‘Behind the curve’: un cas d’école!!
Les marchés attendent avec impatience la décision de la Fed et la réunion de politique de la BCE demain. Toutes deux donneront de nouvelles projections, qui peuvent toujours surprendre. Pourtant, les marchés (des taux) et les banques centrales concernées sont pour l’instant plus ou moins sur la même longueur d’onde – surtout maintenant que les marchés excluent en grande partie des abaissements de taux de la part de la Fed plus tard dans l’année. Encore au moins un relèvement (Fed) ou deux (BCE), et puis, il faudra laisser ces mesures agir pendant un certain temps. Plus tard, l’inflation pourrait s’avérer plus tenace que prévu, mais le marché et les banquiers centraux y réagiront à ce moment-là. Cependant, au Royaume-Uni, les marchés sont encore loin d’être synchronisés avec la Banque d’Angleterre, comme en a témoigné le rebond de 30 points de base des taux à court terme hier.
Fin mai, le taux d’inflation plus élevé que prévu (avril) a provoqué des ventes de panique sur le marché des obligations britannique. La même chose s’est produite ce mardi après la publication de chiffres solides sur le marché de l’emploi. Pour couronner le tout, la croissance salariale a connu une forte accélération (de 7,2% en glissement annuel).

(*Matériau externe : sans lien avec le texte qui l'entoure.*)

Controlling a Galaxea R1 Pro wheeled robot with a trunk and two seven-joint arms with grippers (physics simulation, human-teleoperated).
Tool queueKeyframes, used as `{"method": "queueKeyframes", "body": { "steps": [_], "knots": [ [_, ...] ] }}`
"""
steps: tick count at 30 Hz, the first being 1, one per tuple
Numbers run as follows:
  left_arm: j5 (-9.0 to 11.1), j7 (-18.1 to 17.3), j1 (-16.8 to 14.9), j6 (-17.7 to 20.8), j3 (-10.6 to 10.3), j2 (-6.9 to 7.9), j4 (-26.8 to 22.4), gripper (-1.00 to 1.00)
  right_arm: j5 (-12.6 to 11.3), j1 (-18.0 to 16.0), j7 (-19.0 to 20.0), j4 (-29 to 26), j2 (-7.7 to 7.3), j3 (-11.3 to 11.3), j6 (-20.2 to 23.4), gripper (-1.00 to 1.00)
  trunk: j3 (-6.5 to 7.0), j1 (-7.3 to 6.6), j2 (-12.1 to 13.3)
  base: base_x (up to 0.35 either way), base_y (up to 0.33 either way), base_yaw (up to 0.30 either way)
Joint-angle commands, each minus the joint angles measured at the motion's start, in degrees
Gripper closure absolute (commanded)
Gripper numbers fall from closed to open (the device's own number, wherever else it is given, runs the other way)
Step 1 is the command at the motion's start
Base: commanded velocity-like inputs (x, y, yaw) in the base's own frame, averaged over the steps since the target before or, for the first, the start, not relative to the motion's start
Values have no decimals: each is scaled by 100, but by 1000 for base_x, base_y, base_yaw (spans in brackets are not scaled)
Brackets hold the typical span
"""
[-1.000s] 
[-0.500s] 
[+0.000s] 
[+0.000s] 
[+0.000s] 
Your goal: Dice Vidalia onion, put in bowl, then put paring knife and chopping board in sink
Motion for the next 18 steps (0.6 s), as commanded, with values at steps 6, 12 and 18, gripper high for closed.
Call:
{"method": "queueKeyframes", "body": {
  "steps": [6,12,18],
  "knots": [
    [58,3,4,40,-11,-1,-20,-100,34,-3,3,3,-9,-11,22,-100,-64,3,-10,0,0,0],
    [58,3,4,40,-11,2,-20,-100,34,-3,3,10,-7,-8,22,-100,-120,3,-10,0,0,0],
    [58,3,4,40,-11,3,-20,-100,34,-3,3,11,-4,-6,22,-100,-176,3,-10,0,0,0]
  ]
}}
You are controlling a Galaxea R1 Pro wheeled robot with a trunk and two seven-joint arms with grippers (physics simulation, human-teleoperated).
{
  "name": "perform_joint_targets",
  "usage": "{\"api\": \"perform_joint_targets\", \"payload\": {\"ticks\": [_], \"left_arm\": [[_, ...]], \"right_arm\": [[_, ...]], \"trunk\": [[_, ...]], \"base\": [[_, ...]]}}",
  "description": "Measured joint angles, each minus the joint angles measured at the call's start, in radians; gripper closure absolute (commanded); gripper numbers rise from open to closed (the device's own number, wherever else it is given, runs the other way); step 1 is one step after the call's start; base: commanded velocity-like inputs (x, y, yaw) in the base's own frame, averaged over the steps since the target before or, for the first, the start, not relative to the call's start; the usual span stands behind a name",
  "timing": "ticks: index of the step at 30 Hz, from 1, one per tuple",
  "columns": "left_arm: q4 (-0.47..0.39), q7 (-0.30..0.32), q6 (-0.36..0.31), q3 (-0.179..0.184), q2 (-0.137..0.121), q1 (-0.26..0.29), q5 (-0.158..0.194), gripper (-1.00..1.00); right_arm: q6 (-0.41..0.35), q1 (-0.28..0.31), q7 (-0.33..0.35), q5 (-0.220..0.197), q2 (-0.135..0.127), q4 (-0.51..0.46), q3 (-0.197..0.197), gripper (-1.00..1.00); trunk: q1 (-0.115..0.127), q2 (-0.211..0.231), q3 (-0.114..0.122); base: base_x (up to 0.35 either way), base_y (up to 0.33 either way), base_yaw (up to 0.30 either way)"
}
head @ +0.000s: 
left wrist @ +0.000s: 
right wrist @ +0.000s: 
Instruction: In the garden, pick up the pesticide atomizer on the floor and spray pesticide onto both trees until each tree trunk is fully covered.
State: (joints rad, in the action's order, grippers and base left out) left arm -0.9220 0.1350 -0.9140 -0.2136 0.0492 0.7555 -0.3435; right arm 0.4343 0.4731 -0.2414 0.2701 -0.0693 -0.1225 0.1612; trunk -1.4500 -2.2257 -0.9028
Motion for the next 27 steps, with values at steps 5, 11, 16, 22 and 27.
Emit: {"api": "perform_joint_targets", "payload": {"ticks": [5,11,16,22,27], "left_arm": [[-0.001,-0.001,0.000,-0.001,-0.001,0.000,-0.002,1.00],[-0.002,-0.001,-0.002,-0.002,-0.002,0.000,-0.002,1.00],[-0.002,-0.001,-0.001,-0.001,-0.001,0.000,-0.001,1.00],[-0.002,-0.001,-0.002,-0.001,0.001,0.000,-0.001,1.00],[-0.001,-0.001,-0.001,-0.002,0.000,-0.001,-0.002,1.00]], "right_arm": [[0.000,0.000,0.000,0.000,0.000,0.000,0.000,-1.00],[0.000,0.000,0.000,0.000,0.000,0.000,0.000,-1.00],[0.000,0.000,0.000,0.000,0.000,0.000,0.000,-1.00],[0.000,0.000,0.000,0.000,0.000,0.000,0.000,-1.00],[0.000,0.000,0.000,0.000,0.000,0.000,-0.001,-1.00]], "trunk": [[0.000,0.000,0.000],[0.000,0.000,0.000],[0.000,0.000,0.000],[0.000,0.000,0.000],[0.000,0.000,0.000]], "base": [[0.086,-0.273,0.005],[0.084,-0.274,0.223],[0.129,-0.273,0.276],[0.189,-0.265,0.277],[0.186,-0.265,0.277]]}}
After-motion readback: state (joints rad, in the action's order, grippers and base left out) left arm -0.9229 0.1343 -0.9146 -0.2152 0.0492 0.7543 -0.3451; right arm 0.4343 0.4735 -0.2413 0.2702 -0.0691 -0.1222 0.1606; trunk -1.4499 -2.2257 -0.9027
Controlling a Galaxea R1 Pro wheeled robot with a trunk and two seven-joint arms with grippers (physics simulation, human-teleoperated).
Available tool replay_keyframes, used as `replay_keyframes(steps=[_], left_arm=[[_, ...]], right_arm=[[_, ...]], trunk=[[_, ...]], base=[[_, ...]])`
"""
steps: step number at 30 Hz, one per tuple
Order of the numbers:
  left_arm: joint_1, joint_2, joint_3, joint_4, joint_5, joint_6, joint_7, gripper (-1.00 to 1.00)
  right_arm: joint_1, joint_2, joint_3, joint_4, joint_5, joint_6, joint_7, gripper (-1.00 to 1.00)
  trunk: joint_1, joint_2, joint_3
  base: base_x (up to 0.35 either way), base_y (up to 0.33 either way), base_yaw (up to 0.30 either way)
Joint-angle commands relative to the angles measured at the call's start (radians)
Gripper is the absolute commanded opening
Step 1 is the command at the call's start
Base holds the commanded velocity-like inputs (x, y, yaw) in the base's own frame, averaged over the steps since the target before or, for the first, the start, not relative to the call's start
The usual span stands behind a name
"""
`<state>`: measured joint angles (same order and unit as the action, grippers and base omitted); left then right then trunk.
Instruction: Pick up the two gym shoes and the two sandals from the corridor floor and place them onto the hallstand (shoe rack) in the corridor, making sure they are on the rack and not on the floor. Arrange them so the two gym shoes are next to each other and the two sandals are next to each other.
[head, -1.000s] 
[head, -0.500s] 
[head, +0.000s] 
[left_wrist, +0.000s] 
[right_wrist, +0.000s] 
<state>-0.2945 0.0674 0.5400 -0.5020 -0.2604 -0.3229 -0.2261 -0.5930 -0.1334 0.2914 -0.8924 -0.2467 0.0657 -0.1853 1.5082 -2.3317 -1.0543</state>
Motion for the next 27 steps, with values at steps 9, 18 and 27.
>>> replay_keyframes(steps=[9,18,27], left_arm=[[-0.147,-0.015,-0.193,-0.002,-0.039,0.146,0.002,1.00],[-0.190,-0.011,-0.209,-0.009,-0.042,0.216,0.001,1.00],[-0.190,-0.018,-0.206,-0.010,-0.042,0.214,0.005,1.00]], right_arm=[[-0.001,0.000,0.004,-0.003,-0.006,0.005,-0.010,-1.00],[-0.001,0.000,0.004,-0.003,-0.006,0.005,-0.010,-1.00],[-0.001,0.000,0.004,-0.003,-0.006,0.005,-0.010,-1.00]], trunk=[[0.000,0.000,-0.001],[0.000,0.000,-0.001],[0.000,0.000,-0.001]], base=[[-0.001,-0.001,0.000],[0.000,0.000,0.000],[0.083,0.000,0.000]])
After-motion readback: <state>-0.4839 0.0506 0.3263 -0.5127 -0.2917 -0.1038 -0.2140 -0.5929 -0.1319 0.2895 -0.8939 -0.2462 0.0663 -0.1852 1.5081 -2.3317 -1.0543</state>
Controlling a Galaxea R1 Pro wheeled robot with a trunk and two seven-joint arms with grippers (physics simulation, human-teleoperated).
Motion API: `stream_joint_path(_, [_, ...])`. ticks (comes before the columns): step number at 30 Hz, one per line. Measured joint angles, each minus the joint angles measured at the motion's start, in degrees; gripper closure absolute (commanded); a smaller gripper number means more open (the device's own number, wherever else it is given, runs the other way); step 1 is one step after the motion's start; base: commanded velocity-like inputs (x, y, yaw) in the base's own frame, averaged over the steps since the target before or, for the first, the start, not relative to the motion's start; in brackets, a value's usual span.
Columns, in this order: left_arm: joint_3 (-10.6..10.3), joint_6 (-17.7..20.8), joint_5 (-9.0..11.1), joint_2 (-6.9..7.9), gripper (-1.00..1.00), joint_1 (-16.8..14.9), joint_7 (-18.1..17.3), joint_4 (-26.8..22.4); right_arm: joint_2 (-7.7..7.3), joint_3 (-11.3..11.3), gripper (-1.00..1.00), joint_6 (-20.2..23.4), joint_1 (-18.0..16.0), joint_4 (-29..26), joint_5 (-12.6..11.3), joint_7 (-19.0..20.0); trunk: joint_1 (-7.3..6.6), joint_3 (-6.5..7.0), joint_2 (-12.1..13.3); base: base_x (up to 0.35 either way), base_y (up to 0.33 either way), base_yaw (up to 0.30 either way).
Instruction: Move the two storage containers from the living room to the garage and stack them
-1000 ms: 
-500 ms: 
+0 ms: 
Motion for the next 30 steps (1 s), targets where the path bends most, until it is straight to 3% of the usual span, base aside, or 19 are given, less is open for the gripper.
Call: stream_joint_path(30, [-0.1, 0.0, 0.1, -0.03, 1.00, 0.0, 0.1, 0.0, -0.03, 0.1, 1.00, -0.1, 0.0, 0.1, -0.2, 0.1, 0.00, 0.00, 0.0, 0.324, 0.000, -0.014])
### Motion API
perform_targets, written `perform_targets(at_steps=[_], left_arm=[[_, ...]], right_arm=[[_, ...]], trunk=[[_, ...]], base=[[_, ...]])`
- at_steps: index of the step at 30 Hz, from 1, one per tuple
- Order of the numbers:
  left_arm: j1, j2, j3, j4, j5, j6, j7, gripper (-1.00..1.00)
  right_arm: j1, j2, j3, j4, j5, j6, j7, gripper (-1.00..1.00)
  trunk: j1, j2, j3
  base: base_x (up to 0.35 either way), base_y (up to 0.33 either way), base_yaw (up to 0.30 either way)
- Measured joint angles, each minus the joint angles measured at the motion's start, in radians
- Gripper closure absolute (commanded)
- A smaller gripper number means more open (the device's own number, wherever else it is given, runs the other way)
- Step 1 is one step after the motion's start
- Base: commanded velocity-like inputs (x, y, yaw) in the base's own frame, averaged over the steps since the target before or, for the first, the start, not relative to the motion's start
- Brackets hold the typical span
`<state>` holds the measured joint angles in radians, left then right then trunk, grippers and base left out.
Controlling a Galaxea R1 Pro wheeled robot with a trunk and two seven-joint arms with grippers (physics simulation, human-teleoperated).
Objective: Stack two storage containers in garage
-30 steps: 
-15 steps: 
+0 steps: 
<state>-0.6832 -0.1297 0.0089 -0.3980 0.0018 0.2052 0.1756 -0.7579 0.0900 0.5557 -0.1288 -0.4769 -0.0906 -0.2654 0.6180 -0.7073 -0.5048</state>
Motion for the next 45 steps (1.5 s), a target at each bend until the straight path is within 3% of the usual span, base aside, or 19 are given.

Les marchés contrastent ces chiffres avec l’engagement réticent de la BoE dans la lutte contre l’inflation. Pour ce qui est de nouvelles mesures: la BoE a déclaré ‘garder à l’œil les signes d’une pression persistante sur les prix, y compris la pénurie sur le marché du travail, la croissance des salaires et l’inflation des services. En cas de pression élevée persistante, de nouvelles mesures de resserrement monétaire sont indiquées’. C’est bien dit, mais c’est surtout exprimé au conditionnel. En fait, Bailey et ses collègues veulent limiter autant que possible les relèvements de taux. Les perspectives tablent depuis un moment sur un ralentissement prononcé de l’inflation en raison des effets de base, des mesures de resserrement déjà appliquées et du ralentissement de la croissance. Or jusqu’à présent, la banque centrale n’a fait qu’attendre Godot…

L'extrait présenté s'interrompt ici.